It’s an odd time of the year to talk about back-to-school shopping, but here goes.
When I left teaching, one of the most difficult parts for Tim was the absence of school-supply-shopping frenzy. Starting in late June, he began his hunt for the next great sale of crayons or spiral notebooks. His greatest joy was finding ridiculous prices on pencils, pens, and Sharpies.
I went off to school each year armed with hundreds of pencils. Pens by the bagful. And deep purple, green, red and black sharpies and Flairs.
My students knew all about Mr. Wolfe’s generosity. They benefitted from his love of writing tools – and snacks – on a daily basis.
On that last day, I brought home a treasure trove of pencils, pens, and markers .
That was almost four years ago and we still have enough pencils to go around several times. So, when I started Morning Pages, as suggested by Julia Cameron in The Artist’s Way, what better way to use what I have than to write every morning with pencil?
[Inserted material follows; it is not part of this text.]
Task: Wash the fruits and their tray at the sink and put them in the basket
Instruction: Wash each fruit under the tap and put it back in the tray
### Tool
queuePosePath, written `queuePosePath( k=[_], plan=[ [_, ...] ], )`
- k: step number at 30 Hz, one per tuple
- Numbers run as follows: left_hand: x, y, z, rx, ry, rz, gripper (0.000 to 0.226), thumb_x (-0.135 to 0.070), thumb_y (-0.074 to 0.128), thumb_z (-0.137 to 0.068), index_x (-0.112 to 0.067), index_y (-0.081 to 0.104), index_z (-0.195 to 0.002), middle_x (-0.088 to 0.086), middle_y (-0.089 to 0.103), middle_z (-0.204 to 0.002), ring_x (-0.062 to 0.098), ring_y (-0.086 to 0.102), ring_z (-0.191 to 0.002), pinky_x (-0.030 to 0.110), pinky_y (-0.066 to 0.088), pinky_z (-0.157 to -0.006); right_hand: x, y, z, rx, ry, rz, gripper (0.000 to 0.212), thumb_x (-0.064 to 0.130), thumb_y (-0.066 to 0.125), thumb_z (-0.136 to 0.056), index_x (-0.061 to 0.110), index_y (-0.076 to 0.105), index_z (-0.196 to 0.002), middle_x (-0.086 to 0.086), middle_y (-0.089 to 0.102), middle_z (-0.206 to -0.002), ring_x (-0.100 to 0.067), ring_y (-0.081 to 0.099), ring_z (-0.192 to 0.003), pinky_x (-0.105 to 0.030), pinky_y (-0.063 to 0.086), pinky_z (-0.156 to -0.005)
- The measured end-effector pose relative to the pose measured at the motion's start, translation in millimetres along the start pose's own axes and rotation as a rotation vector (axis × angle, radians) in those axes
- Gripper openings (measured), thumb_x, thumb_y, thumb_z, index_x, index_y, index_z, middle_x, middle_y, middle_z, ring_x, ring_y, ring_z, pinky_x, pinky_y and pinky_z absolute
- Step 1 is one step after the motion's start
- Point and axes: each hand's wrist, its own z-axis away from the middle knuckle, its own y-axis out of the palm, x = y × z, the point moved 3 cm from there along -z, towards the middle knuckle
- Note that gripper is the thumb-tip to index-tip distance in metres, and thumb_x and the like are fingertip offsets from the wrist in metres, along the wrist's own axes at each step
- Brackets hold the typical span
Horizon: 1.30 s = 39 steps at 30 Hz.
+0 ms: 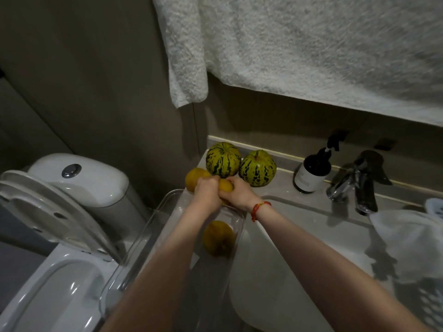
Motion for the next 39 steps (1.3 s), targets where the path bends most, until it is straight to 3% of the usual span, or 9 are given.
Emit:
queuePosePath(
  k=[8, 11, 15, 18, 22, 26, 28, 32, 39],
  plan=[
    [-26, -27, 25, 0.004, 0.184, 0.492, 0.075, -0.004, 0.070, -0.078, -0.017, 0.035, -0.143, 0.013, 0.039, -0.140, 0.027, 0.040, -0.128, 0.040, 0.033, -0.110, 5, -44, 44, -0.288, -0.090, -0.226, 0.064, 0.024, 0.075, -0.075, 0.014, 0.047, -0.132, -0.005, 0.057, -0.120, -0.017, 0.054, -0.106, -0.026, 0.049, -0.085],
    [-50, -32, 37, 0.123, 0.203, 0.811, 0.073, 0.007, 0.065, -0.077, -0.022, 0.039, -0.138, 0.010, 0.042, -0.134, 0.023, 0.051, -0.111, 0.035, 0.048, -0.091, 0, -62, 72, -0.351, -0.110, -0.286, 0.064, 0.024, 0.075, -0.075, 0.018, 0.045, -0.132, 0.003, 0.050, -0.112, -0.012, 0.050, -0.103, -0.022, 0.048, -0.081],
    [-89, -12, 47, 0.391, -0.020, 1.365, 0.048, 0.001, 0.049, -0.087, -0.033, 0.050, -0.120, 0.011, 0.049, -0.116, 0.025, 0.055, -0.082, 0.037, 0.046, -0.064, -27, -86, 115, -0.435, -0.144, -0.393, 0.059, 0.017, 0.078, -0.072, 0.024, 0.046, -0.121, 0.014, 0.051, -0.107, -0.016, 0.057, -0.105, -0.031, 0.052, -0.087],
    [-124, 18, 52, 0.511, -0.050, 1.333, 0.023, -0.022, 0.053, -0.092, -0.032, 0.053, -0.113, 0.006, 0.056, -0.104, 0.021, 0.064, -0.084, 0.038, 0.055, -0.062, -53, -100, 142, -0.470, -0.134, -0.402, 0.059, 0.016, 0.079, -0.071, 0.031, 0.043, -0.115, 0.021, 0.049, -0.105, -0.015, 0.059, -0.101, -0.024, 0.054, -0.081],
    [-159, 55, 59, 0.591, -0.110, 1.487, 0.016, -0.012, 0.056, -0.091, -0.018, 0.056, -0.106, 0.012, 0.062, -0.097, 0.016, 0.072, -0.067, 0.028, 0.056, -0.051, -83, -113, 168, -0.507, -0.063, -0.369, 0.057, 0.019, 0.079, -0.071, 0.033, 0.044, -0.113, 0.010, 0.053, -0.108, -0.008, 0.058, -0.097, -0.013, 0.050, -0.072],
    [-170, 84, 63, 0.626, -0.198, 1.415, 0.014, -0.015, 0.054, -0.092, -0.020, 0.055, -0.105, 0.012, 0.059, -0.104, 0.023, 0.065, -0.081, 0.039, 0.057, -0.060, -102, -138, 189, -0.548, 0.055, -0.045, 0.044, 0.039, 0.073, -0.076, 0.027, 0.057, -0.115, 0.014, 0.055, -0.103, -0.002, 0.057, -0.088, -0.023, 0.048, -0.076],
    [-172, 93, 64, 0.628, -0.265, 1.398, 0.022, -0.015, 0.054, -0.093, -0.017, 0.052, -0.115, 0.013, 0.053, -0.114, 0.027, 0.060, -0.092, 0.043, 0.053, -0.065, -102, -162, 199, -0.689, 0.059, -0.104, 0.020, 0.041, 0.063, -0.084, 0.023, 0.066, -0.092, 0.012, 0.064, -0.084, 0.000, 0.060, -0.070, -0.023, 0.047, -0.062],
    [-178, 98, 64, 0.622, -0.333, 1.416, 0.032, -0.013, 0.055, -0.092, -0.018, 0.047, -0.123, 0.014, 0.045, -0.121, 0.035, 0.051, -0.108, 0.051, 0.048, -0.079, -103, -211, 187, -0.804, 0.180, -0.153, 0.047, 0.034, 0.047, -0.095, -0.007, 0.066, -0.084, -0.021, 0.063, -0.069, -0.025, 0.056, -0.058, -0.034, 0.047, -0.061],
    [-184, 99, 62, 0.637, -0.346, 1.453, 0.030, -0.014, 0.056, -0.092, -0.019, 0.047, -0.120, 0.012, 0.045, -0.116, 0.035, 0.050, -0.109, 0.050, 0.048, -0.079, -94, -220, 150, -0.543, 0.319, -0.673, 0.034, 0.026, 0.044, -0.099, 0.006, 0.055, -0.073, 0.000, 0.047, -0.050, -0.002, 0.036, -0.026, -0.012, 0.027, -0.030]
  ],
)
I like it! It’s a different feeling than pen, the lead scraping over the surface of the page, leaving an uneven gray line, with the soft scratch of an old 45 record.
I also discovered something more than making due with what we already have. It’s not a big thing. It’s not new or revolutionary. Say it with me:
Don’t judge someone until you’ve walked a mile in her shoes.
There are very few teachers who will not agree that pencil sharpening is right up there with fingernails on a chalkboard and sneezing into your hand.
Oh, good golly, Miss Molly just STOP!!!
Incessant grinding with one of those little stamp-sized sharpeners is more than annoying. It’s disruptive and distracting. And don’t even get me started on all the schnerbles smudging up the desk…
It is simply and altogether unnecessary.
Or so I thought.
It took me no longer than two days of Morning Pages to discover: Writing with a dull pencil is far more difficult than writing with a fresh point.
I kid you not. Try it. Get yourself an old stub of a pencil and try writing more than a grocery list or I’ll be right back to stick on the fridge. It is unbelievably hard. And I don’t mean a little unpleasant. I mean hard… and almost impossible to erase.
Yep, it took me exactly two days to find out that my students were so right. Given that they were writing almost everything with pencil, it’s no wonder they wanted a nice sharp point. It’s no wonder they would do anything to make their work easier, more tolerable, less grinding – especially for a subject they aren’t that good at. They were just trying to get through the day, no matter what was happening behind the scenes of their lives.
So I just want to put it out there for y’all to consider with me.
Maybe, a lot of things we fret about are just none of our business.
I’m not saying we can’t have an opinion. Or that we can realistically stop ourselves from sneaking a peak through some pretty judgmental lenses. Because, please…
We don’t need a good dose of sackcloth and ashes (although we could all probably use at least a short time out). But we can’t live our own lives to the fullest while we attempt to keep the world’s sharpeners and schnerbles in line.
My lovelies, we don’t have to give up our sharp pencils or ignore our pet peeves. And we don’t have to live according to everyone else’s pencil sharpening rules or schedule. We are who we are and sneezing into your hand really can spread germs.
But if we’d take a sec and walk in her shoes or write with his pencil or go to work every ding-dang day even with what may be happening behind the scenes… well, we may see things with better understanding and a whole lot more compassion.
We might even become Champions of Pencil Sharpening for the whole ding-dang world.